What you should do:
Look through the material for lines with the word "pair", and copy each one.

Data records:

● ● ● ● ●

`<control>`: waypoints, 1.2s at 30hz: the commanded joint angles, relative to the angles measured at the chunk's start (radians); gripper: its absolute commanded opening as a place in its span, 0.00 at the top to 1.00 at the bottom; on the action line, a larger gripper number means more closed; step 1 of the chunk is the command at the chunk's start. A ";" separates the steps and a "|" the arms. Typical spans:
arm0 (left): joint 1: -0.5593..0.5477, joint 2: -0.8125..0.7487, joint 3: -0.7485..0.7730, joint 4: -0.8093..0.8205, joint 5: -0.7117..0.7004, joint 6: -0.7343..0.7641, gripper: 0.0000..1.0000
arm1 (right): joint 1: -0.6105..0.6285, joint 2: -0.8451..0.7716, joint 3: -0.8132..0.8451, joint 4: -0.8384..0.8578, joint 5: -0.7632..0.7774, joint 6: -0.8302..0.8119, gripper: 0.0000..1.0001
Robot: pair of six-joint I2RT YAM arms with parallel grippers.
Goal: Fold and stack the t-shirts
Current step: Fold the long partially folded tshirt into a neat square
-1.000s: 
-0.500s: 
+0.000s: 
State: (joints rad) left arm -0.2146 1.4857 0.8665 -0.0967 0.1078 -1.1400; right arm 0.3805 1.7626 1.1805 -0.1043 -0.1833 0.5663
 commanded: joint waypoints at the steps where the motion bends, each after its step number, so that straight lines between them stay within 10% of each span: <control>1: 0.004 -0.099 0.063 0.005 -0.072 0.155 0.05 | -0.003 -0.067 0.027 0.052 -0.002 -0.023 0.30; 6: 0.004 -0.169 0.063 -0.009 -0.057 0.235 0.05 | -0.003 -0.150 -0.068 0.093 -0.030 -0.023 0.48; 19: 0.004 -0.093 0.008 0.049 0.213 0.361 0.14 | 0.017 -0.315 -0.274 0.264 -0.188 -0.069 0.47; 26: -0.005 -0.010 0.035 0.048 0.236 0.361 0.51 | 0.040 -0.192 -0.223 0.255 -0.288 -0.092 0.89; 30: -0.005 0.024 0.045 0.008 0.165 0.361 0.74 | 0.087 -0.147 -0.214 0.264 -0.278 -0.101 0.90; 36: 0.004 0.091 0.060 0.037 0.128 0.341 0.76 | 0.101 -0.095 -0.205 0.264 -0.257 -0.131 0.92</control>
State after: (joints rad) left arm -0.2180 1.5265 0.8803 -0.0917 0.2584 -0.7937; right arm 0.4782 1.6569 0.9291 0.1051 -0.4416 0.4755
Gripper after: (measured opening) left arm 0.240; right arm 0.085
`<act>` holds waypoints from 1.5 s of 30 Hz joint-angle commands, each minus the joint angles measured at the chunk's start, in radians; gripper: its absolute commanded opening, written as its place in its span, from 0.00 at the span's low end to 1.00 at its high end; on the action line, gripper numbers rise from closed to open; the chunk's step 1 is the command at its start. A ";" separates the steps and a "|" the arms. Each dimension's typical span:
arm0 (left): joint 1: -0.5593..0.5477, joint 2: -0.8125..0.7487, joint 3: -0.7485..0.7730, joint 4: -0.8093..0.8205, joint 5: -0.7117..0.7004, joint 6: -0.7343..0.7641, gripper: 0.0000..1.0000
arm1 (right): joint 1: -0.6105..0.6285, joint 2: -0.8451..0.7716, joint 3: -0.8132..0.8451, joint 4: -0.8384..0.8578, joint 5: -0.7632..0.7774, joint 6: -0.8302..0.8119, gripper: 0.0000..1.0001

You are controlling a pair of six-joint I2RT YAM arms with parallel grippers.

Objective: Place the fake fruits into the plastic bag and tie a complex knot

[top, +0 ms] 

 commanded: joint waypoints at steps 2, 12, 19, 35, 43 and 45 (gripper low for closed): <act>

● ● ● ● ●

Solution for this problem:
Robot: pair of six-joint I2RT YAM arms with parallel grippers.
You are controlling a pair of six-joint I2RT YAM arms with parallel grippers.

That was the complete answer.